Friday, December 14, 2012

Airbed


Last two nights ago due to super hot weather, my hubby think of pumping the airbed and says we may possibly sleep on the lounge as he can’t bear the hotness and he may have difficulty to fall asleep. We only have ceiling fan on the bedroom which can’t keep us cool and the air condition is on the lounge so we had decided to sleep there.

 Having an airbed is so useful, only portable to carry and no hassle to put away anywhere just like med carts   it’s also movable and transferrable to any place but I think can only be used within the medical centre.
 
The airbed was just kept for so long and was not used since we bought it a few years ago. When summer comes and of course there is a day that it’s really stinking hot, I always convince my hubby to pump the airbed but he can’t be bothered at all.

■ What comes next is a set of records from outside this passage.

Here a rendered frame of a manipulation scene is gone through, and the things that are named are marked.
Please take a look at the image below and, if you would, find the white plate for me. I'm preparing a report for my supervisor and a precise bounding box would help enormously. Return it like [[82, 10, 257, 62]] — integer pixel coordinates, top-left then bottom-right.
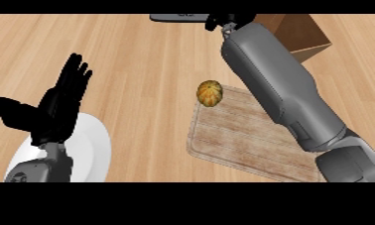
[[3, 112, 112, 183]]

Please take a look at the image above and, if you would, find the pale wooden cutting board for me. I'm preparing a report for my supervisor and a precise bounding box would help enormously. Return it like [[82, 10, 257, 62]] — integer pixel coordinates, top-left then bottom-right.
[[184, 84, 327, 183]]

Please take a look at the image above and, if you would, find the dark grey flat appliance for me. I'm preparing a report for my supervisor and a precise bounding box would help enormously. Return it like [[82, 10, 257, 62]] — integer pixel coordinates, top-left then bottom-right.
[[147, 13, 211, 24]]

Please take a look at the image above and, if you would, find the brown cardboard box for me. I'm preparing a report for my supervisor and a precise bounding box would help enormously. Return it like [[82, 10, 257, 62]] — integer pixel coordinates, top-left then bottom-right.
[[252, 13, 333, 64]]

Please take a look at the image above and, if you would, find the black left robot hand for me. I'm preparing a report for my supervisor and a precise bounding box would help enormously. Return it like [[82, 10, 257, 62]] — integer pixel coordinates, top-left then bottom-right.
[[0, 53, 94, 148]]

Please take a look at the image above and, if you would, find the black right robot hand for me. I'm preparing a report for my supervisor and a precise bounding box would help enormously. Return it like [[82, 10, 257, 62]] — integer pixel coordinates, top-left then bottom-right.
[[203, 13, 258, 32]]

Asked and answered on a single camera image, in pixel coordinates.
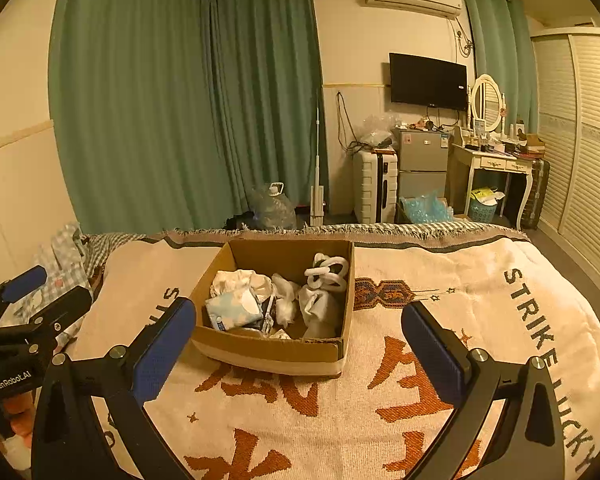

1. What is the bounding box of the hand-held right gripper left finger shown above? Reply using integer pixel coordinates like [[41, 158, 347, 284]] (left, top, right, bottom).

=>
[[31, 296, 198, 480]]

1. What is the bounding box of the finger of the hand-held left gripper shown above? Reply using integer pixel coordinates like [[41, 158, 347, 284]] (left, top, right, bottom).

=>
[[0, 285, 94, 357], [0, 265, 48, 317]]

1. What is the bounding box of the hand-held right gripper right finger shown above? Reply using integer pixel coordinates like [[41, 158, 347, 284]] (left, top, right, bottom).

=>
[[401, 301, 566, 480]]

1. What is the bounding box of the light blue tissue packet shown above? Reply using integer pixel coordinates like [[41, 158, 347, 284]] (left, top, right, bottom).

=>
[[205, 290, 262, 332]]

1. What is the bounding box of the cream white cloth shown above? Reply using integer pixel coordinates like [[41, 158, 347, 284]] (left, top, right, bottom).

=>
[[210, 269, 274, 304]]

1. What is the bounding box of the black-edged white packet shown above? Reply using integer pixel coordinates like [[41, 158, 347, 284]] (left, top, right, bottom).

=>
[[250, 295, 279, 336]]

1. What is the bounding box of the brown cardboard box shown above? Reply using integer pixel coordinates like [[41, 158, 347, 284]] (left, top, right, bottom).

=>
[[189, 238, 356, 379]]

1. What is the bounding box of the white sock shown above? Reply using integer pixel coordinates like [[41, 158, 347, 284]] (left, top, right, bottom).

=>
[[300, 284, 344, 340]]

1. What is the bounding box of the white looped fabric band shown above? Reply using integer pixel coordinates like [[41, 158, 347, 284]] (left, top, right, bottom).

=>
[[304, 252, 350, 292]]

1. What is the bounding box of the person's left hand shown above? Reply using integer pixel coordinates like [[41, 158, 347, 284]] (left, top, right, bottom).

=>
[[0, 394, 37, 467]]

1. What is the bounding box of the checked bedding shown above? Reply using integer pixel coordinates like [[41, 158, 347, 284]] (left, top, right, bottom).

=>
[[15, 222, 149, 352]]

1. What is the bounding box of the cream printed blanket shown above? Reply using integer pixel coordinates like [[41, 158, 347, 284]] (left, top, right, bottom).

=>
[[67, 225, 600, 480]]

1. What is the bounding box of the blue plastic bag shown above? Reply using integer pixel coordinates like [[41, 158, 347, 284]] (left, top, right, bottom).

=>
[[399, 191, 454, 225]]

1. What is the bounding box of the teal waste basket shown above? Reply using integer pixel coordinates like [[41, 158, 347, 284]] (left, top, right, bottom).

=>
[[467, 187, 504, 222]]

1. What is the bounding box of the white suitcase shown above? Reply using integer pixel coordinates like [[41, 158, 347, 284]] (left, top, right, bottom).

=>
[[352, 149, 400, 225]]

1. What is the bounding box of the clear water jug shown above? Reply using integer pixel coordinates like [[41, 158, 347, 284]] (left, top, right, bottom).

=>
[[252, 182, 297, 231]]

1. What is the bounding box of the white stick vacuum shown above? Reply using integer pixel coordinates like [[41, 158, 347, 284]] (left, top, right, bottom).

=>
[[307, 100, 329, 226]]

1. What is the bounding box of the dark suitcase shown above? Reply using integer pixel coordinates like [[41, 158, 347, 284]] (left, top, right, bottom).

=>
[[517, 157, 551, 231]]

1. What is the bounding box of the grey small fridge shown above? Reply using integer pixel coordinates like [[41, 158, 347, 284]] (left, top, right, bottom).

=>
[[392, 127, 454, 221]]

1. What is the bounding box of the white dressing table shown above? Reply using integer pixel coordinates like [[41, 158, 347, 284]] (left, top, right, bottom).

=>
[[445, 142, 534, 224]]

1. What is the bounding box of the green curtain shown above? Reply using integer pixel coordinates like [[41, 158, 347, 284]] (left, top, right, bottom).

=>
[[205, 0, 326, 231], [460, 0, 539, 134], [47, 0, 232, 234]]

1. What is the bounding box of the clear plastic bag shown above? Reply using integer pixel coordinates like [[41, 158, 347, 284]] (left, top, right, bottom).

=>
[[360, 114, 395, 149]]

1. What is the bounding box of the white oval mirror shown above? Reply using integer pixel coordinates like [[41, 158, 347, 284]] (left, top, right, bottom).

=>
[[467, 74, 507, 136]]

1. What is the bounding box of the white louvred wardrobe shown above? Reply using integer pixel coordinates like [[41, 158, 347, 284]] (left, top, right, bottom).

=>
[[530, 27, 600, 294]]

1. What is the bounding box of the black wall cable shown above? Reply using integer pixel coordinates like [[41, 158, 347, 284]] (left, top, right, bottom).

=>
[[335, 91, 361, 154]]

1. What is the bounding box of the black wall television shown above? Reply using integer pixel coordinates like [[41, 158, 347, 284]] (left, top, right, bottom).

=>
[[389, 52, 469, 110]]

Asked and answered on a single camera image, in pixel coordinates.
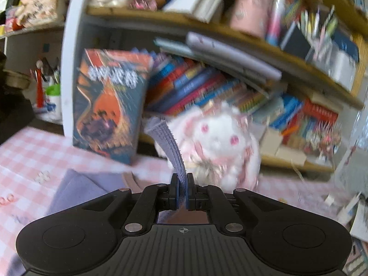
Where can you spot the pink checked desk mat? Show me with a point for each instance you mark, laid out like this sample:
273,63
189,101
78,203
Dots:
28,155

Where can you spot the white wooden bookshelf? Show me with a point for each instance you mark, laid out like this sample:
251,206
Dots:
72,63

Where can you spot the bundle of pens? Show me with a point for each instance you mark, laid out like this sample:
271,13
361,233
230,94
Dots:
54,74

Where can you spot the paper flower bouquet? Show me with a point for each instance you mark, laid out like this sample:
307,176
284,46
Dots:
325,138

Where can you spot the purple knit sweater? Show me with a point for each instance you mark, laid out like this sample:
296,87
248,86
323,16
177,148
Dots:
86,187

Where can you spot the white tablet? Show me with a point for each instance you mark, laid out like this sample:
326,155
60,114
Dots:
230,54

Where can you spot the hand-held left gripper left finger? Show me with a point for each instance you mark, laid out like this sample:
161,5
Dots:
174,191

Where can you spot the row of colourful books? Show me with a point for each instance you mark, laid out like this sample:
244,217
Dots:
195,86

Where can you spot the pink patterned box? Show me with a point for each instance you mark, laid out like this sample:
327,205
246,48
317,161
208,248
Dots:
253,8

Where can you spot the pink floral pouch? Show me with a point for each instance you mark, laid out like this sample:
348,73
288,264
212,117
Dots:
40,0

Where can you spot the white green pen jar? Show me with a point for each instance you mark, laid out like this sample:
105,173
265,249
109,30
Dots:
53,92

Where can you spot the black box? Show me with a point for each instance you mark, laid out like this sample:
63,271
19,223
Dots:
296,41

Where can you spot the stack of white booklets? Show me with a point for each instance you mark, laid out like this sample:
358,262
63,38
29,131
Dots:
201,0

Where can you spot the white pink bunny plush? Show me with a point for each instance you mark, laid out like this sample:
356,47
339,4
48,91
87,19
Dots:
218,138

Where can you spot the dark dragon cover book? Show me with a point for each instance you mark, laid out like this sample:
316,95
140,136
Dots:
109,106

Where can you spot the red tassel charm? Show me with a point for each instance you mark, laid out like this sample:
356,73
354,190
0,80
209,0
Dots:
40,92

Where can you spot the clear plastic folder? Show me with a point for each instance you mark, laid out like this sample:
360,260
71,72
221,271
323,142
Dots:
350,166

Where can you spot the orange pen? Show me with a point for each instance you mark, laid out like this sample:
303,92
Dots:
290,130

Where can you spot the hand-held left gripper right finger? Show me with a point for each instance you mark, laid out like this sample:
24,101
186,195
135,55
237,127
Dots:
190,191

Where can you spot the beige cardboard box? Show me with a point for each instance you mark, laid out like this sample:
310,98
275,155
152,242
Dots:
273,141

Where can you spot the mauve brown garment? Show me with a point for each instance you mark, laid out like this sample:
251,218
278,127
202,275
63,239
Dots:
135,182

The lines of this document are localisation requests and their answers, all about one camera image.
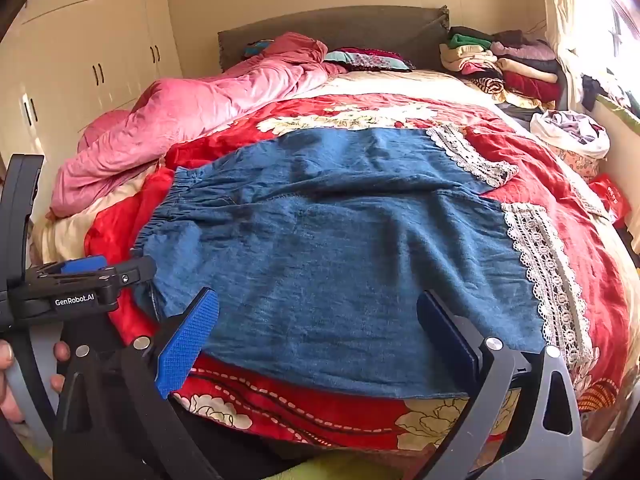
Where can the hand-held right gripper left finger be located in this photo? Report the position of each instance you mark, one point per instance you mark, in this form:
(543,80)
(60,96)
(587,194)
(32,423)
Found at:
(187,340)

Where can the stack of folded clothes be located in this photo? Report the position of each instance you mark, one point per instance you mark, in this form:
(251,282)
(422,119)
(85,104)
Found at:
(515,67)

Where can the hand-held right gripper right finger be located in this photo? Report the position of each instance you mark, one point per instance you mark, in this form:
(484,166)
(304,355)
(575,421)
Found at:
(452,340)

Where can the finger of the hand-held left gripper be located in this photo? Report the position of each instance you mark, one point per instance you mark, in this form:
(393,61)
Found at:
(132,272)
(85,263)

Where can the window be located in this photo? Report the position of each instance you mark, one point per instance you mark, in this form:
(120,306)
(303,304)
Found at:
(607,20)

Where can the cream curtain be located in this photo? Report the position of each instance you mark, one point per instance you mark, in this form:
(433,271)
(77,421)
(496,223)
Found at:
(560,20)

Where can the teal patterned pillow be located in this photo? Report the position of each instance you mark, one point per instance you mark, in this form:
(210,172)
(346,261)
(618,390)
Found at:
(256,50)

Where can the person's left hand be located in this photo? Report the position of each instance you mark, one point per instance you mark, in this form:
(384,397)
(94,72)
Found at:
(61,351)

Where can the pink quilt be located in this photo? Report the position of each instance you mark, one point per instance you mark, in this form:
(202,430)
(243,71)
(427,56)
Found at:
(175,125)

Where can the grey headboard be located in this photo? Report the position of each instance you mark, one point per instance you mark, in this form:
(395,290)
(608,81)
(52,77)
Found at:
(350,30)

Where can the dark patterned pillow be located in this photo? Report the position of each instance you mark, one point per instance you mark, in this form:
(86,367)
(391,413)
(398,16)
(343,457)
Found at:
(370,59)

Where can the white bag of clothes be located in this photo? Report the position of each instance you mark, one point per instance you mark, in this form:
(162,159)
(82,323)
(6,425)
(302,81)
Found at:
(570,132)

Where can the blue denim pants lace trim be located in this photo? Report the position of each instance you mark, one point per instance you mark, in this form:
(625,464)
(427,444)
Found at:
(325,260)

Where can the dark cloth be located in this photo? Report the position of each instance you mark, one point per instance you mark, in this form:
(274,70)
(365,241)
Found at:
(592,87)

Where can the yellow green cloth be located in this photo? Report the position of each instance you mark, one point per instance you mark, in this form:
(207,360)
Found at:
(350,467)

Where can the pink floral cloth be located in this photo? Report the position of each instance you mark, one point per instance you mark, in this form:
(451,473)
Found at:
(577,162)

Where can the cream wardrobe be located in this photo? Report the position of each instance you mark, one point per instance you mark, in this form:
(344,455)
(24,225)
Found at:
(75,60)

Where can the red floral bedspread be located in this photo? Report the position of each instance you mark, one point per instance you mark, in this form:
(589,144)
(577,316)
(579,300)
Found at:
(550,180)

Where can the red packet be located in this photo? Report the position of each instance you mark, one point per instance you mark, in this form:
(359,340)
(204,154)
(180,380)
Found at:
(612,197)

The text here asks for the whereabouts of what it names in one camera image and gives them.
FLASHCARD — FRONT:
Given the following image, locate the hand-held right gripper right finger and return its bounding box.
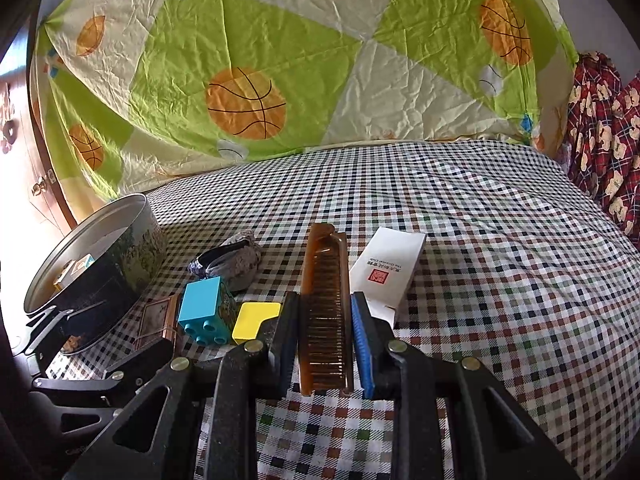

I don’t know what makes him do it this year that really surprised me when he suddenly mentioned to me that "we might be sleeping on the lounge". I felt like we are on a camping on the first night we’ve slept. I felt so unusual but the good thing is I had a nice sleep because we are in the lounge area and I've enjoyed the coolness of A/C.  I’ve asked my hubby if he sleep well but he responded “only average”, at least he is comfortable and not sweating while asleep.

 

 

Thursday, December 13, 2012

The Reconcillation

Today was the unexpected moment of meeting up a friend at Asian store.  As we know sometimes friends have misunderstanding and upsetting times and that's what happen to me and my good friend that I'm not expecting at all.  I didn't initiate the distance but it was her for some reason that it both benefits us for good.
 
It was 2:30pm as I've remembered, I decided to go to Asian store to send money knowing the dollar to peso rate suddenly increase today.  It's been a few months I don't go there or buy some filipino foods because it's out of my way and I don't send money there often because I've known a filipino near my workplace who is an Agent of Forex, but unfortunately she was on holiday. It's been a few months since the friendship has made a gap or no communication at all but Adelaide is only small city and I know one day our path will cross. Today was a big surprise to me and to her most especially. I totally didn't recognize her because she was facing back, I'm clueless and not recognize that it was her in the counter where I needed to be because she had tanned skin color. When she look back at me as maybe curious who is approaching beside her that's the moment that I was shocked and can't believe when suddenly it's my friends face in front of me and her as well same feelings I guess, an awkward feeling to both, she even don't know what to do or what to react, but me because I don't have any negative or hurt feelings against her I just greet her and suddenly ask straight away if she's upset and why she act like that way, that's my behavior I'd showed to her when we really close to each other because for me nothing change and I don't hate her for ignoring me after all.  It's good she responded very well with a good manner and everythings is ok after we sit down to have a coffee.  Nothing change the way we talk and we hear each other side of story and I respect her. We really amazed the coincidence in time and can't believe the unexpected event of meeting today.
 
Time heals and still friendship is back but maybe not that very, very close as before and no maintainance to do as friends. I understand as we both have our own lives to live and a family to look after as our priority. I'm just happy that it's not end of the year, we both unexpectedly meet each other, maybe Christmas is time for forgiving and loving and maybe God allows this to happen sothat we have peace of mind and there is explanation to hear on both sides, as what she is saying as well and it's good to hear she don't hold grudges against me.
 

Friday, December 7, 2012

Two years ago


Two year ago, a friend of mine encourages me to blog online, she sent me some links of how to build web sites   and create my own domain name.  Of course, without much knowledge about blogging especially writing in my own word, ideas and experience in life, it makes me unmotivated to continue. But then as I was reading and following her blog site and the seeing lovely photos, makes me change my mind and keep up what I’ve started.  I’ve read a lot of things about the blog world and how to step by step follow the instruction of how to post, write blog of my own and a lot of things that bloggers need to learn. I’ve made it and was inspired by other bloggers, I became interested in photography, I learn to love and admire the beauty of nature by just taking photos of anything I find interesting and unusual.

 
Everyday, I’ve joined and participates the photo meme’s, where all bloggers around the world gathered and post their amazing photos with different subjects, that’s my best experience ever as being activate on the blogging world, but the downside is when I’ve got two jobs, I was so busy that I hardly build up my sites. 
 
Now, from time to time only I still update but not like before, I really wish I can maintain again even just weekly but I need to commit myself on that and I can’t promise now, maybe later on when I' organize my schedule. I hope some bloggers don’t forget me yet, how I’ve missed those busy times of mine when my week is not occupy by work. I only focus on blogging and go out doing some photography is one of the great relaxation.